◆ ACTIVITY
Restate the data below word for word, leaving nothing out.

[Data records]

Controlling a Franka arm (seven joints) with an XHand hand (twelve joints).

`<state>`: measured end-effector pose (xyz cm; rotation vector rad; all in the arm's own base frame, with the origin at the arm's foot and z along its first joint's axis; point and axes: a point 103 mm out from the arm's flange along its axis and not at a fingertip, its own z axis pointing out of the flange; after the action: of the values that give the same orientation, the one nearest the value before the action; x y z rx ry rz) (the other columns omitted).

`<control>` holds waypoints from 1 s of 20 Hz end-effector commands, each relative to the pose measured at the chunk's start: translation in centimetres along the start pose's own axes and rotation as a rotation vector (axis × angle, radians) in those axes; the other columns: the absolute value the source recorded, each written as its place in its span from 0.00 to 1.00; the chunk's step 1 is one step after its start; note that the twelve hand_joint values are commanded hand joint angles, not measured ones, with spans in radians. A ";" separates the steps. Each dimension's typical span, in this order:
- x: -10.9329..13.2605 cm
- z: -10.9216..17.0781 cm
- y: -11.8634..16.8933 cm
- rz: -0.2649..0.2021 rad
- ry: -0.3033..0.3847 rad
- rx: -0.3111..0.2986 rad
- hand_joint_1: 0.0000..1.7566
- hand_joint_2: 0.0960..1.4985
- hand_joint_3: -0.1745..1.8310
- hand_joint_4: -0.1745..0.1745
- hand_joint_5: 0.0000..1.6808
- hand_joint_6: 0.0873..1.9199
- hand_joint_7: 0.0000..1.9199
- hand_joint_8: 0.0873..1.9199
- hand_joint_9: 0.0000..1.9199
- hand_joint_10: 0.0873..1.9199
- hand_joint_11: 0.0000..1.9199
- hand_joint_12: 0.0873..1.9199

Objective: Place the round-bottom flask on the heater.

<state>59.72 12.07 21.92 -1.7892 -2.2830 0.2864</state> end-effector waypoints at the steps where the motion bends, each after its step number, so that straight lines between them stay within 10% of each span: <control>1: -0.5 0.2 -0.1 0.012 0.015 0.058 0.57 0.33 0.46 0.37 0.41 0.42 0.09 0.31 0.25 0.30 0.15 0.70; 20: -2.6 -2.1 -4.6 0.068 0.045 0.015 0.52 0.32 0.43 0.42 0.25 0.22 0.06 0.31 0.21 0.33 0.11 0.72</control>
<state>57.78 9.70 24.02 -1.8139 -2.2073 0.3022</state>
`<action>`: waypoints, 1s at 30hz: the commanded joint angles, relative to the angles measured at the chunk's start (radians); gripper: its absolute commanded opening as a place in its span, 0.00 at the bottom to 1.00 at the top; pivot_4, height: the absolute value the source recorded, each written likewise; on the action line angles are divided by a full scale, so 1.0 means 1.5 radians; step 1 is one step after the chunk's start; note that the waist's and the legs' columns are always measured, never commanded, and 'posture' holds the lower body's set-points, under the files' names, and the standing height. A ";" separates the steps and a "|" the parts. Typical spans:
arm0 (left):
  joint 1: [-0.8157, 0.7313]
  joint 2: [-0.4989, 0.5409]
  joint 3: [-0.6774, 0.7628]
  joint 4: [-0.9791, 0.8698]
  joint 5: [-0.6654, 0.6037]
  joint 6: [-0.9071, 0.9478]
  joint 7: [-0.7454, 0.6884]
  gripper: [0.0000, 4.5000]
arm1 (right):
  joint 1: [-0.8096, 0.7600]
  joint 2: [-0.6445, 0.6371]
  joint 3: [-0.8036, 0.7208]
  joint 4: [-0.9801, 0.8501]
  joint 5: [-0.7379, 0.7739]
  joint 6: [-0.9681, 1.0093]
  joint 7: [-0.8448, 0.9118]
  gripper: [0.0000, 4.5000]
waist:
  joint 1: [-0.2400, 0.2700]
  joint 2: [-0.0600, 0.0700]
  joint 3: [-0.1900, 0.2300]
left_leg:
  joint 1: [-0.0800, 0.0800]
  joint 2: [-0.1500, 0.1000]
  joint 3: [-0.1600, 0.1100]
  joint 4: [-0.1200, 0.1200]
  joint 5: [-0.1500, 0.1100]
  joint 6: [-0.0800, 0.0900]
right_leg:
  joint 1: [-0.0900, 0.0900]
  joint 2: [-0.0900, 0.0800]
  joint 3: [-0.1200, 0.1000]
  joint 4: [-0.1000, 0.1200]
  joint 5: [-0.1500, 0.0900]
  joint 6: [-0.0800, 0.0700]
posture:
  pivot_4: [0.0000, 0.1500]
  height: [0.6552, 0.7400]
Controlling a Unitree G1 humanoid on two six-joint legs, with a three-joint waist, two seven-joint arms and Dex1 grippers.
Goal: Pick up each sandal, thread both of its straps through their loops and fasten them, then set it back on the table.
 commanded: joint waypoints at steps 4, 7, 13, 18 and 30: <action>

◆ OUTPUT OF THE TASK
Controlling a Franka arm (seven joints) with an XHand hand (twelve joints).

`<state>`: measured end-effector pose (xyz cm; rotation vector rad; all in the arm's own base frame, with the origin at the arm's foot and z along its first joint's axis; point and axes: a point 103 mm out from the arm's flange along its axis and not at a fingertip, its own z axis pointing out of the flange; after the action: of the values that give the same orientation, the one nearest the value before the action; x y z rx ry rz) (the other columns omitted).

`<control>` holds waypoints from 1 s of 20 Hz end-effector commands, each relative to the pose measured at the chunk's start: translation in centimetres along the start pose's own axes and rotation as a rotation vector (axis × angle, radians) in those axes; the other columns: the absolute value the source recorded, each written as its place in its span from 0.00 to 1.00; the chunk's step 1 is one step after its start; note that the twelve hand_joint values are commanded hand joint angles, not measured ones, with spans in radians. A ";" separates the steps. Each dimension's typical span, in this order:
- x: -10.9329..13.2605 cm
- z: -10.9216..17.0781 cm
- y: -11.8634..16.8933 cm
- rz: -0.2649..0.2021 rad
- ry: -0.3033..0.3847 rad
- rx: -0.3111..0.2986 rad
- hand_joint_1: 0.0000..1.7566
- hand_joint_2: 0.0960..1.4985
- hand_joint_3: -0.1745..1.8310
- hand_joint_4: -0.1745..0.1745
- hand_joint_5: 0.0000..1.6808
- hand_joint_6: 0.0873..1.9199
- hand_joint_7: 0.0000..1.9199
- hand_joint_8: 0.0873..1.9199
- hand_joint_9: 0.0000..1.9199
- hand_joint_10: 0.0873..1.9199
- hand_joint_11: 0.0000..1.9199
- hand_joint_12: 0.0873..1.9199

Objective: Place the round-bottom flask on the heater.

<state>59.72 12.07 21.92 -1.7892 -2.2830 0.2864</state> end-effector waypoints at the steps where the motion bends, each after its step number, so that straight lines between them stay within 10% of each span: <control>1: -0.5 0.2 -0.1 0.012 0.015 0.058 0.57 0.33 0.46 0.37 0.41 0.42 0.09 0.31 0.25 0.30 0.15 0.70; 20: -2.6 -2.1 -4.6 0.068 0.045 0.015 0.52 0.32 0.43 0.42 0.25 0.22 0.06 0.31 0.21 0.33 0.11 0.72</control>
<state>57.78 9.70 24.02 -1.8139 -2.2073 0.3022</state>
`<action>`: waypoints, 1s at 30hz: the commanded joint angles, relative to the angles measured at the chunk's start (radians); gripper: its absolute commanded opening as a place in its span, 0.00 at the bottom to 1.00 at the top; pivot_4, height: the absolute value the source recorded, each written likewise; on the action line angles are divided by a full scale, so 1.0 means 1.5 radians; step 1 is one step after the chunk's start; note that the waist's and the legs' columns are always measured, never commanded, and 'posture' holds the lower body's set-points, under the files' names, and the standing height. A ";" separates the steps and a "|" the parts. Typical spans:
arm0 (left):
  joint 1: [-0.8157, 0.7313]
  joint 2: [-0.4989, 0.5409]
  joint 3: [-0.6774, 0.7628]
  joint 4: [-0.9791, 0.8698]
  joint 5: [-0.6654, 0.6037]
  joint 6: [-0.9071, 0.9478]
  joint 7: [-0.7454, 0.6884]
  gripper: [0.0000, 4.5000]
arm1 (right):
  joint 1: [-0.8096, 0.7600]
  joint 2: [-0.6445, 0.6371]
  joint 3: [-0.8036, 0.7208]
  joint 4: [-0.9801, 0.8501]
  joint 5: [-0.7379, 0.7739]
  joint 6: [-0.9681, 1.0093]
  joint 7: [-0.8448, 0.9118]
  gripper: [0.0000, 4.5000]
waist:
  joint 1: [-0.2400, 0.2700]
  joint 2: [-0.0600, 0.0700]
  joint 3: [-0.1900, 0.2300]
left_leg:
  joint 1: [-0.0800, 0.0800]
  joint 2: [-0.1500, 0.1000]
  joint 3: [-0.1600, 0.1100]
  joint 4: [-0.1200, 0.1200]
  joint 5: [-0.1500, 0.1100]
  joint 6: [-0.0800, 0.0900]
right_leg:
  joint 1: [-0.0900, 0.0900]
  joint 2: [-0.0900, 0.0800]
  joint 3: [-0.1200, 0.1000]
  joint 4: [-0.1000, 0.1200]
  joint 5: [-0.1500, 0.0900]
  joint 6: [-0.0800, 0.0700]
posture:
  pivot_4: [0.0000, 0.1500]
  height: [0.6552, 0.7400]
Controlling a Unitree G1 humanoid on two six-joint legs, with a three-joint waist, two seven-joint arms and Dex1 grippers.
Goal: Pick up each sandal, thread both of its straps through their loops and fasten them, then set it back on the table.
 commanded: joint waypoints at steps 4, 7, 13, 18 and 30: <action>

The output is now finished.